## Supplied material
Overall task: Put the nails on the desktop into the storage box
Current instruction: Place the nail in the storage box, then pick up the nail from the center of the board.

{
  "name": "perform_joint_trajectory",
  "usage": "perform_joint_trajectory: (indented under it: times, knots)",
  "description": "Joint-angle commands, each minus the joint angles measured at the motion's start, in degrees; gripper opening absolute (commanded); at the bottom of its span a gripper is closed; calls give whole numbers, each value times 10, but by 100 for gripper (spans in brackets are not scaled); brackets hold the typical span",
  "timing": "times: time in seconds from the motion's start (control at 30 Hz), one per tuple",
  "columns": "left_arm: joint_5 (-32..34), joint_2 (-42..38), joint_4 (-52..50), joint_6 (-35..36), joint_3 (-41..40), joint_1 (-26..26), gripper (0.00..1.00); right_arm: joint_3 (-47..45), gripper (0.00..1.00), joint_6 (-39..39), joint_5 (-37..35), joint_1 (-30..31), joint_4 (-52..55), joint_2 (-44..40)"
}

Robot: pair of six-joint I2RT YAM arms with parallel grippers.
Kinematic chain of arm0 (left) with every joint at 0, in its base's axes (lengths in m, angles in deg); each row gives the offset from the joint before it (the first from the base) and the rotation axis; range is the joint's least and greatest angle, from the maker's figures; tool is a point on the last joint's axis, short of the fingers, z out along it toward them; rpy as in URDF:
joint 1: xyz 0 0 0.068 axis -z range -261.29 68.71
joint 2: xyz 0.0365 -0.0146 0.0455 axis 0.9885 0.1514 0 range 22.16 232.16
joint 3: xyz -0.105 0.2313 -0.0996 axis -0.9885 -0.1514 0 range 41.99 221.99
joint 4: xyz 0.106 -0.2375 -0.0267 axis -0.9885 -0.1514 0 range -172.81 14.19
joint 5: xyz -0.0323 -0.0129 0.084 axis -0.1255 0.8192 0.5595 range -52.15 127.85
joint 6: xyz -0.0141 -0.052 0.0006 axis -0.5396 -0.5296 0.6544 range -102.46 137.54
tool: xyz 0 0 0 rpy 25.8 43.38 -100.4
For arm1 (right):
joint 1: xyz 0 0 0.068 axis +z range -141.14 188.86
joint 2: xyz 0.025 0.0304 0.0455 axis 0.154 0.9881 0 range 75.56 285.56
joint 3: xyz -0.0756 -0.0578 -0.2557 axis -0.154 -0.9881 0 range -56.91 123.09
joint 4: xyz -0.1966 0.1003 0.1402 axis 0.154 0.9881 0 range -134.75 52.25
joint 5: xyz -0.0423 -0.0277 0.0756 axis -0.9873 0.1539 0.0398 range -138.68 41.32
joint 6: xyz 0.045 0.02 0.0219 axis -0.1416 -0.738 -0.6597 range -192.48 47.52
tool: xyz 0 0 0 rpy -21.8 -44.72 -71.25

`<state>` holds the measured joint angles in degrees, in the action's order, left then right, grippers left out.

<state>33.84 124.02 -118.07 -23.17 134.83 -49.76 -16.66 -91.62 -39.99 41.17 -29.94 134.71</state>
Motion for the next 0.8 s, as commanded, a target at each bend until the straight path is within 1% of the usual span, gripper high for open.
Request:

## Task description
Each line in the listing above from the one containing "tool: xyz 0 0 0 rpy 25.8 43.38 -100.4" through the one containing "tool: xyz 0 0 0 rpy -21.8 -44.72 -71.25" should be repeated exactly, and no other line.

## Task output
tool: xyz 0 0 0 rpy 25.8 43.38 -100.4
For arm1 (right):
joint 1: xyz 0 0 0.068 axis +z range -141.14 188.86
joint 2: xyz 0.025 0.0304 0.0455 axis 0.154 0.9881 0 range 75.56 285.56
joint 3: xyz -0.0756 -0.0578 -0.2557 axis -0.154 -0.9881 0 range -56.91 123.09
joint 4: xyz -0.1966 0.1003 0.1402 axis 0.154 0.9881 0 range -134.75 52.25
joint 5: xyz -0.0423 -0.0277 0.0756 axis -0.9873 0.1539 0.0398 range -138.68 41.32
joint 6: xyz 0.045 0.02 0.0219 axis -0.1416 -0.738 -0.6597 range -192.48 47.52
tool: xyz 0 0 0 rpy -21.8 -44.72 -71.25

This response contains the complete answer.